• What is required
Return every line below exactly, without dropping any.

• Data shown
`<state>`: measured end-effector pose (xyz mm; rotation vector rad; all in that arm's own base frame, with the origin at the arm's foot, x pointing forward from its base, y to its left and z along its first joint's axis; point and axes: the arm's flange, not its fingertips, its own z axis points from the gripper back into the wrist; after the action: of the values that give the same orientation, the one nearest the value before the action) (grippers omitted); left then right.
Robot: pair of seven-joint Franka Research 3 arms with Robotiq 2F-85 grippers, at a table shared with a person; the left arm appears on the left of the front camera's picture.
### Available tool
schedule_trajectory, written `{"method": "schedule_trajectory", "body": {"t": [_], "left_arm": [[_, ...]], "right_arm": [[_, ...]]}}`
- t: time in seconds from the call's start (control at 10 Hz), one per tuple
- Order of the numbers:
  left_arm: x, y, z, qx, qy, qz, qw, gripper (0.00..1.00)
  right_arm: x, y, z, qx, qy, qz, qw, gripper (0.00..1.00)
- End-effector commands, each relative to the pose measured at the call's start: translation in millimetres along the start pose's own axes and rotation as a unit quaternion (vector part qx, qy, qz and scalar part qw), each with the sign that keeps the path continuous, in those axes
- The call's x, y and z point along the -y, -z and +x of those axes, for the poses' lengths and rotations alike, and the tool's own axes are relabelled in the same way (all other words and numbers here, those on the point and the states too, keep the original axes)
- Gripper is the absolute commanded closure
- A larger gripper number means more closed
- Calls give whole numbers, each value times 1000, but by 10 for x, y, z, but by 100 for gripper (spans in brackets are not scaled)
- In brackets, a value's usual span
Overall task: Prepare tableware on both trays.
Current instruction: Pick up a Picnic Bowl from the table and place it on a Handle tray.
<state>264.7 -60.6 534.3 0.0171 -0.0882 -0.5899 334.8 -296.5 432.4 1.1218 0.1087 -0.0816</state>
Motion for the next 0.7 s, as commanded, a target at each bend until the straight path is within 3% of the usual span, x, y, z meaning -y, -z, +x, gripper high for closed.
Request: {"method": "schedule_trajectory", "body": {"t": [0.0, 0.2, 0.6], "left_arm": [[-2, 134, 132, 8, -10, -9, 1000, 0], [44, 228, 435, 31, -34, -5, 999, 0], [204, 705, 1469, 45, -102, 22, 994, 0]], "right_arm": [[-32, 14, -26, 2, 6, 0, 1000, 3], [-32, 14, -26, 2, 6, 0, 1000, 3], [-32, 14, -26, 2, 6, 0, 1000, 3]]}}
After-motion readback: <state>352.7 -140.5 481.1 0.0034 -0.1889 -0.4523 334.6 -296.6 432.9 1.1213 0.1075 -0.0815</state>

• Solution to the exercise
`<state>`: measured end-effector pose (xyz mm; rotation vector rad; all in that arm's own base frame, with the origin at the arm's foot, x pointing forward from its base, y to its left and z along its first joint's axis; point and axes: the arm's flange, not its fingertips, its own z axis points from the gripper back into the wrist; after the action: of the values that give the same orientation, the one nearest the value before the action) (grippers omitted); left then right.
Robot: pair of seven-joint Franka Research 3 arms with Robotiq 2F-85 grippers, at a table shared with a person; the left arm appears on the left of the front camera's picture.
### Available tool
schedule_trajectory, written `{"method": "schedule_trajectory", "body": {"t": [_], "left_arm": [[_, ...]], "right_arm": [[_, ...]]}}`
- t: time in seconds from the call's start (control at 10 Hz), one per tuple
- Order of the numbers:
  left_arm: x, y, z, qx, qy, qz, qw, gripper (0.00..1.00)
  right_arm: x, y, z, qx, qy, qz, qw, gripper (0.00..1.00)
- End-effector commands, each relative to the pose measured at the call's start: translation in millimetres along the start pose's own axes and rotation as a unit quaternion (vector part qx, qy, qz and scalar part qw), each with the sign that keeps the path continuous, in those axes
- The call's x, y and z point along the -y, -z and +x of those axes, for the poses' lengths and rotations alike, and the tool's own axes are relabelled in the same way (all other words and numbers here, those on the point and the states too, keep the original axes)
- Gripper is the absolute commanded closure
- A larger gripper number means more closed
- Calls give whole numbers, each value times 1000, but by 10 for x, y, z, but by 100 for gripper (spans in brackets are not scaled)
- In brackets, a value's usual span
Overall task: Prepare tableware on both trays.
Current instruction: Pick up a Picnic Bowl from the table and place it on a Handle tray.
<state>264.7 -60.6 534.3 0.0171 -0.0882 -0.5899 334.8 -296.5 432.4 1.1218 0.1087 -0.0816</state>
Motion for the next 0.7 s, as commanded, a target at each bend until the straight path is within 3% of the usual span, x, y, z meaning -y, -z, +x, gripper high for closed.
Request: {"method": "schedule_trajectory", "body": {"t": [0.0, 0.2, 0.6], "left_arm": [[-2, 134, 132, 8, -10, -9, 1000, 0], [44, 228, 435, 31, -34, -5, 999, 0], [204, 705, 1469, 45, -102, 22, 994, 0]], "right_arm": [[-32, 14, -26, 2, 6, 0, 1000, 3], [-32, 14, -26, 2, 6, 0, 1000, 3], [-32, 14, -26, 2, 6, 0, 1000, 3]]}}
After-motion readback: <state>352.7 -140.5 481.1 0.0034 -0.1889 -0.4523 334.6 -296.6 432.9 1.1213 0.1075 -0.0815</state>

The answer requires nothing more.